The Politics of Hypermodality

Is there a politics of multimodality as such? I have already argued that there are no media in which meanings are made purely with one semiotic resources system. A printed text also makes non-linguistic meaning visually though choice of font, page layout, etc. You can’t write without using a visual code which can also be read non-linguistically. Handwriting analysis points to indexical signs of the age, gender, emotional state, etc. of the writer, which are not coded verbally in the words written, but overcoded through a double-signification (linguistic and ….) of the material signifiers needed to write down words in the first place. Spoken language likewise, even disembodied in a sound recording or radio broadcast, consists of material signs (phones, acoustic productions) which signify not only linguistic units (words, phrases) but simultaneously can be interpreted through non-linguistic codes as signifying individual identity, state of health, emotional state, dialect community, non-native “accent”, etc. Every image can be and usually is also interpreted in terms of the semantic categories of a verbal meaning system (a language) as well as in terms of its own visual semiotics. Sounds and noises are frequently verbally named (a bang, a thud, a scream) or assigned qualities in a verbal semantic system (loud, high-pitched, screeching), and music has at least indexical meanings (classical/rock, instrumental/vocal, western/asian) that are not made in terms of its internal semiotic resources (see van Leeuwen 1999 for fuller discussion). Finally, verbal text and music can also be visualized in terms of images that have internal meaning relations of a non-linguistic sort.

There are no genuinely uni-modal media or events, most fundamentally because all signifiers are material, and every material object or event can be construed in relation to more than one semiotic system; it can be selectively contextualized in relation to many kinds of signs. The various pure semiotic resource systems that we distinguish culturally (language, gesture/posture, images, sound/music, actions, etc.) are idealizations that can never exhaust the possible (and conventionally accepted) meanings of any material signifier. (See Lemke 2000 for further development of this argument.)

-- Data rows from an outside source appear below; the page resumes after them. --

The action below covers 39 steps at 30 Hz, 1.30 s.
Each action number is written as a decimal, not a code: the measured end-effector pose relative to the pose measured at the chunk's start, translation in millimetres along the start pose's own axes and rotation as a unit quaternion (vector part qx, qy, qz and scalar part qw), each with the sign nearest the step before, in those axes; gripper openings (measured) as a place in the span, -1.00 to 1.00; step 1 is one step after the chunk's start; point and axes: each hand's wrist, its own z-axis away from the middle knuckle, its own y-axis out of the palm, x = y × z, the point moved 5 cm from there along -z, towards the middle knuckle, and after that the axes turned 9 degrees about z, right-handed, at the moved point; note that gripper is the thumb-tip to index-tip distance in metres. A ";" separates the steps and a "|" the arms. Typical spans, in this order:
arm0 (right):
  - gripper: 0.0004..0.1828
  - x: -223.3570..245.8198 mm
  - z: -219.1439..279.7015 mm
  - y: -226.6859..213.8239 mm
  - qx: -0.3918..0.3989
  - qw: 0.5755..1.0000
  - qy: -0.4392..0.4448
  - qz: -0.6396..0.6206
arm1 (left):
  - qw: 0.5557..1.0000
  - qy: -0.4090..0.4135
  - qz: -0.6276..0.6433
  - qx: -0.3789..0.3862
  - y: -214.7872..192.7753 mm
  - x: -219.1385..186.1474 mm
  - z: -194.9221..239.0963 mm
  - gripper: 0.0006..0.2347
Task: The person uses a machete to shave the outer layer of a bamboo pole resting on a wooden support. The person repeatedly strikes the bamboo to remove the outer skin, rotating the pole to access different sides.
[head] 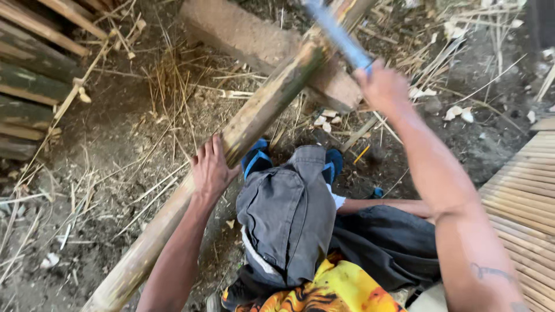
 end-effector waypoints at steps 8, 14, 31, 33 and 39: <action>-0.41 61.3 63.1 31.7 0.086 0.975 -0.182 0.092 | 0.999 0.022 -0.014 -0.045 17.5 9.0 1.2 -0.05; -0.38 -0.6 12.4 8.8 0.012 1.000 -0.013 0.019 | 0.996 0.034 -0.003 -0.080 20.4 7.1 4.2 -0.09; -0.37 -109.8 16.6 -3.7 -0.090 0.989 0.113 -0.033 | 0.994 0.059 0.005 -0.092 27.2 -10.5 -10.3 -0.13; -0.40 -98.3 23.0 15.3 -0.043 0.991 0.118 -0.041 | 0.991 0.116 0.045 -0.059 29.9 -45.3 -49.1 -0.08; -0.40 -61.3 27.3 33.4 -0.083 0.995 0.057 -0.019 | 0.995 0.059 -0.052 -0.055 47.1 -104.9 -187.5 0.10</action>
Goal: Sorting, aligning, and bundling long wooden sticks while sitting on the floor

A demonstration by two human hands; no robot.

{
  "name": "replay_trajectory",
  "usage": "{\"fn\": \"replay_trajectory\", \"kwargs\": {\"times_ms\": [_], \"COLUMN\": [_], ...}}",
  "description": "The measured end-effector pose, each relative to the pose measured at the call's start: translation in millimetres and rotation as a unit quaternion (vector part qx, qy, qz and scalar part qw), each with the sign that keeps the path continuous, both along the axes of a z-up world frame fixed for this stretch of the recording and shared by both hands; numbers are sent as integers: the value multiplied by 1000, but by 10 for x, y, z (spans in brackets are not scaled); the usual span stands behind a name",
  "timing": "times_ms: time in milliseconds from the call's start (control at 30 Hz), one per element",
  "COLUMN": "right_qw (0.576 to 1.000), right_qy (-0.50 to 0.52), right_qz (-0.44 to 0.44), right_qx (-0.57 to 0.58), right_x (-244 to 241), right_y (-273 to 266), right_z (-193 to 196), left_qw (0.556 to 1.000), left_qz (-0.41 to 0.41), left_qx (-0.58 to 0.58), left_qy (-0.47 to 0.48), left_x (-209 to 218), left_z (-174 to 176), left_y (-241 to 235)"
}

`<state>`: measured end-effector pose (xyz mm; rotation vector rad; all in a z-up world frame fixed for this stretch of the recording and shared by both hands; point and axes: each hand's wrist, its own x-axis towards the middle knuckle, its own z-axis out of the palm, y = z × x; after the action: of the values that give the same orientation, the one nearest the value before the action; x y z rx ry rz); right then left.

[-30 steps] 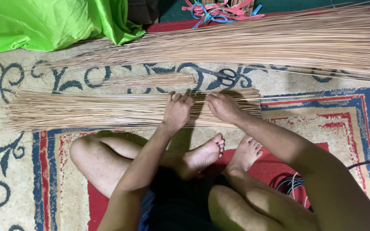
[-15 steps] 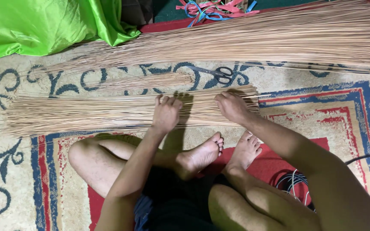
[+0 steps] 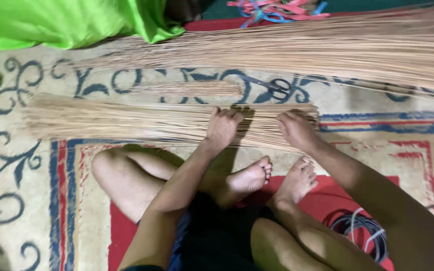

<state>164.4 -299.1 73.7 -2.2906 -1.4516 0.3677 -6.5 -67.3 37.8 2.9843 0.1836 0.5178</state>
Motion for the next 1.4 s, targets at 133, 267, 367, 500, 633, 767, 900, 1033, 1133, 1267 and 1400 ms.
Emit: {"fn": "replay_trajectory", "kwargs": {"times_ms": [133, 267, 367, 500, 633, 767, 900, 1033, 1133, 1267, 1400], "right_qw": [992, 985, 980, 978, 972, 971, 973, 966, 975, 989, 990], "right_qy": [-116, -160, -157, -167, -199, -218, -198, -250, -210, -80, -49], "right_qz": [2, -6, -15, -11, -30, -15, -22, -31, -54, -125, -130], "right_qx": [-42, -59, -118, -128, -123, -94, -117, -54, 40, 0, 20], "right_x": [191, 316, 400, 419, 415, 415, 379, 330, 384, 629, 825], "right_y": [-401, -730, -863, -923, -903, -843, -779, -675, -804, -937, -1087], "right_z": [-43, -123, -257, -294, -287, -298, -293, -271, -107, -170, -327], "left_qw": [999, 990, 989, 982, 986, 985, 978, 975, 994, 998, 998], "left_qz": [31, -3, 2, 0, -3, 5, 0, -20, -64, -47, -36], "left_qx": [-16, -8, 6, 14, 1, -9, -29, -36, 2, -39, -46], "left_qy": [-3, 141, 146, 190, 167, 171, 207, 216, 84, 11, -16], "left_x": [-1, 63, 98, 83, 78, 23, -8, -60, 121, 283, 413], "left_z": [249, 302, 101, 123, 75, 61, 30, -1, -294, -295, -357], "left_y": [-12, -43, -59, -89, -80, -28, 36, 117, -35, -124, -220]}}
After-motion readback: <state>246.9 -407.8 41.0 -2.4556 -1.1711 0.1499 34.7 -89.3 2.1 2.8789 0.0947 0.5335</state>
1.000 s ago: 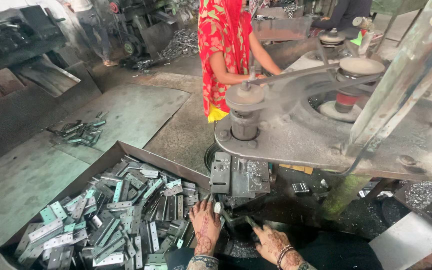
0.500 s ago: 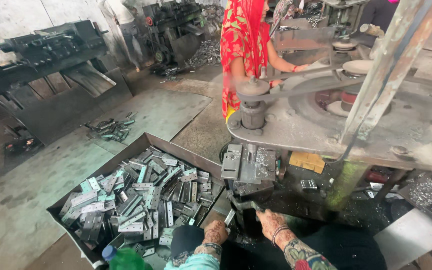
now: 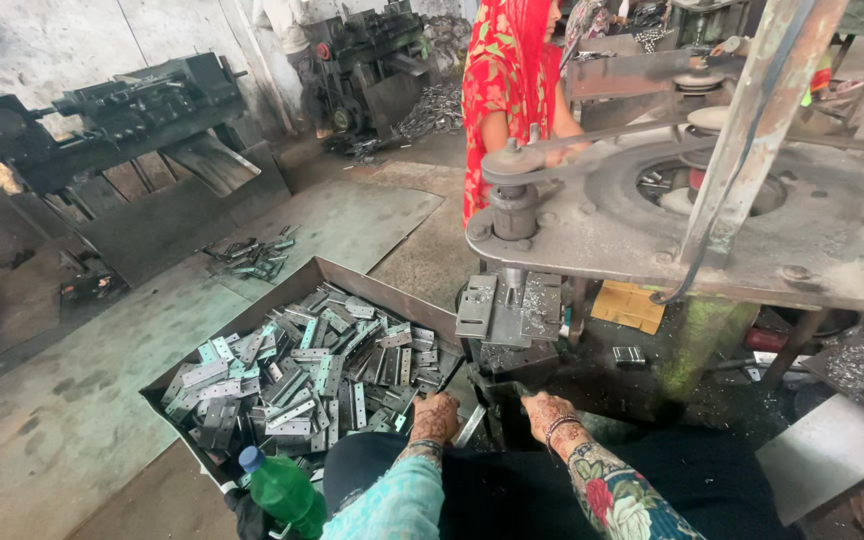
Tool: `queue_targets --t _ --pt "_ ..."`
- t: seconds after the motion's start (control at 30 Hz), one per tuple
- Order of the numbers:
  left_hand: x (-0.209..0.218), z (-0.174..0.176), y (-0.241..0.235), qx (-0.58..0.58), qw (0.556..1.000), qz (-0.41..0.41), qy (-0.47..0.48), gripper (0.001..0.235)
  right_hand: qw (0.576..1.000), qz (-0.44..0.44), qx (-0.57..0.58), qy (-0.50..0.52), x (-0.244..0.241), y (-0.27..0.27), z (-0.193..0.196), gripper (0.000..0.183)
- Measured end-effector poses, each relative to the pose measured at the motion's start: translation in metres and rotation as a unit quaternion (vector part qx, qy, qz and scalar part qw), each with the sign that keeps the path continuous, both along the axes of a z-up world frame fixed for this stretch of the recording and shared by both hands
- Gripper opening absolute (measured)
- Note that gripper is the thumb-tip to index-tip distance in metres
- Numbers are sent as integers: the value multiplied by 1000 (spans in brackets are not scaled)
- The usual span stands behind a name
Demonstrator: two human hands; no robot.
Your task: The person repeatedly picks small metal brackets from a bin, places them into a press machine, and operates the lever to process them. The person then removes the processed brackets and returns them to the bin. This cycle continues throughout the clip.
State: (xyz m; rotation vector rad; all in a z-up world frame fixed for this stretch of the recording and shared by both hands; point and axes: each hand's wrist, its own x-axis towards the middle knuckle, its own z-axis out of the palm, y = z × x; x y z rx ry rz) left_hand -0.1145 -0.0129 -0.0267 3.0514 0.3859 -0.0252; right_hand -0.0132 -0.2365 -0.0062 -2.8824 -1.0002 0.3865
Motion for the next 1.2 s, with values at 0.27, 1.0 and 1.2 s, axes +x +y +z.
queue_targets --t 0.27,1.0,1.2 --pt "3 -15 -11 43 988 19 147 27 1000 0 2 1 0 1 8 49" --pt "34 78 50 17 970 48 -236 40 1000 18 11 -21 0 -9 0 60" --pt "36 -27 50 -5 995 94 32 25 1000 2 16 -15 -9 -10 15 65"
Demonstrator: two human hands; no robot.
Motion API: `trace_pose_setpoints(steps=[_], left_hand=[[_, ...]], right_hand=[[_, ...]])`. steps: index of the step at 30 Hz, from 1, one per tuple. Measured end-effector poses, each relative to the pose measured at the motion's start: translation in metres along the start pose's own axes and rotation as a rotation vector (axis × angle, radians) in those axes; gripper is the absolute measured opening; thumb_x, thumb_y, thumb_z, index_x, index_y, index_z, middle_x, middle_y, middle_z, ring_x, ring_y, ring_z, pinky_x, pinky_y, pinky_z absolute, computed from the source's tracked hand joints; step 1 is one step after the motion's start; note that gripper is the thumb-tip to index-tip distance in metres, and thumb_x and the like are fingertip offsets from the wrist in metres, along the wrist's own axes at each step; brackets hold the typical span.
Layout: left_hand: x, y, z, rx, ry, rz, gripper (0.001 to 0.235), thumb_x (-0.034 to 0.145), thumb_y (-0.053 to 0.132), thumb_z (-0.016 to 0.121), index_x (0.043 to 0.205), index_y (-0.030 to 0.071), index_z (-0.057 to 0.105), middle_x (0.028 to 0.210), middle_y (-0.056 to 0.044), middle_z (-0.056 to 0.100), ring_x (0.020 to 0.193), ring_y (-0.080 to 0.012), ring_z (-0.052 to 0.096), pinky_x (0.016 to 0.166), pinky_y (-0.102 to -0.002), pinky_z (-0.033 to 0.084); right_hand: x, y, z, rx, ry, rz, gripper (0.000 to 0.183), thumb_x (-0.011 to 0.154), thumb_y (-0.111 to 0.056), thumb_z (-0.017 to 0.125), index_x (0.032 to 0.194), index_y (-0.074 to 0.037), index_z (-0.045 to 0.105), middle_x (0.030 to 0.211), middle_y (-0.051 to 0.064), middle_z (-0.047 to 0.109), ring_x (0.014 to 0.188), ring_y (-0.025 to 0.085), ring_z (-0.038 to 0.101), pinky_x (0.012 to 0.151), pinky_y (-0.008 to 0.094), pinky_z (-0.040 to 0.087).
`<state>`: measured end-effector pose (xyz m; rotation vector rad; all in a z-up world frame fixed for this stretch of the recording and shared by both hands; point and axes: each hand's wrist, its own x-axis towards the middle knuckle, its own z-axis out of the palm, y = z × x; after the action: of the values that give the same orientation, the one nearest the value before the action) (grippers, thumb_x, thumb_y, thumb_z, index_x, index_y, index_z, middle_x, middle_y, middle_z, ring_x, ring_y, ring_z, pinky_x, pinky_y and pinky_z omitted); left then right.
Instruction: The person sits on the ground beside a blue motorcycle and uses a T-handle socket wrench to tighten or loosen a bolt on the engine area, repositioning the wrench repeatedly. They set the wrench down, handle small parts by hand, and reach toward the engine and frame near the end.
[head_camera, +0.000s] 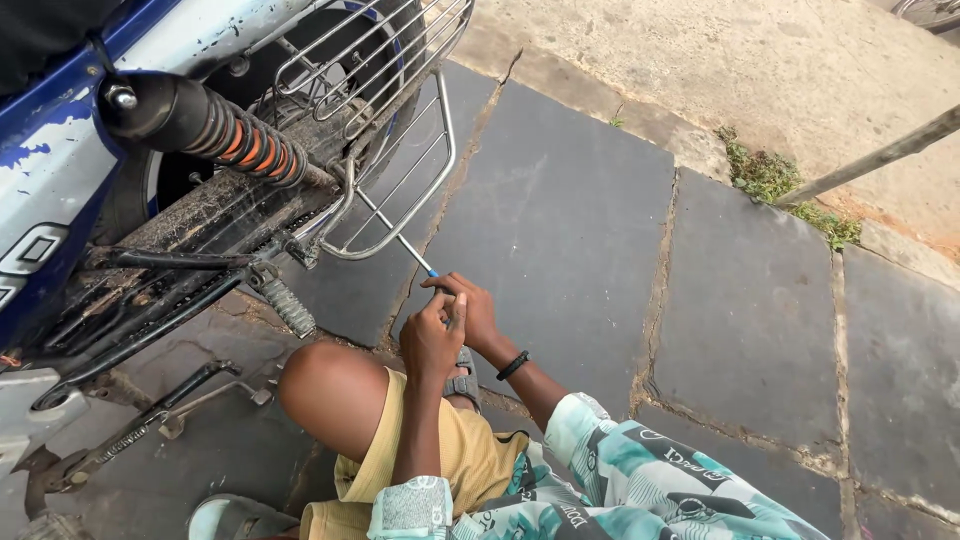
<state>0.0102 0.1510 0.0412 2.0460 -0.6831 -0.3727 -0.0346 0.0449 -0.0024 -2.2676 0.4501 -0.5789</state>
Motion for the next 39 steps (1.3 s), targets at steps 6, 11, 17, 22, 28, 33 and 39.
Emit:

So what we are really concerned with in seeking a politics of multimodality are the social conventions regarding the degree of importance assigned to different media and their combinations, and the conventional ways of exploiting various kinds of signs. I think there is no doubt that “logocentrism” in modern European intellectual and academic culture represents a political ideology. To privilege linguistic meaning to the point of excluding or denigrating pictorial modes of representation (cf. Fischman 2001) must have a politics, it must favor some interests or modes of social control.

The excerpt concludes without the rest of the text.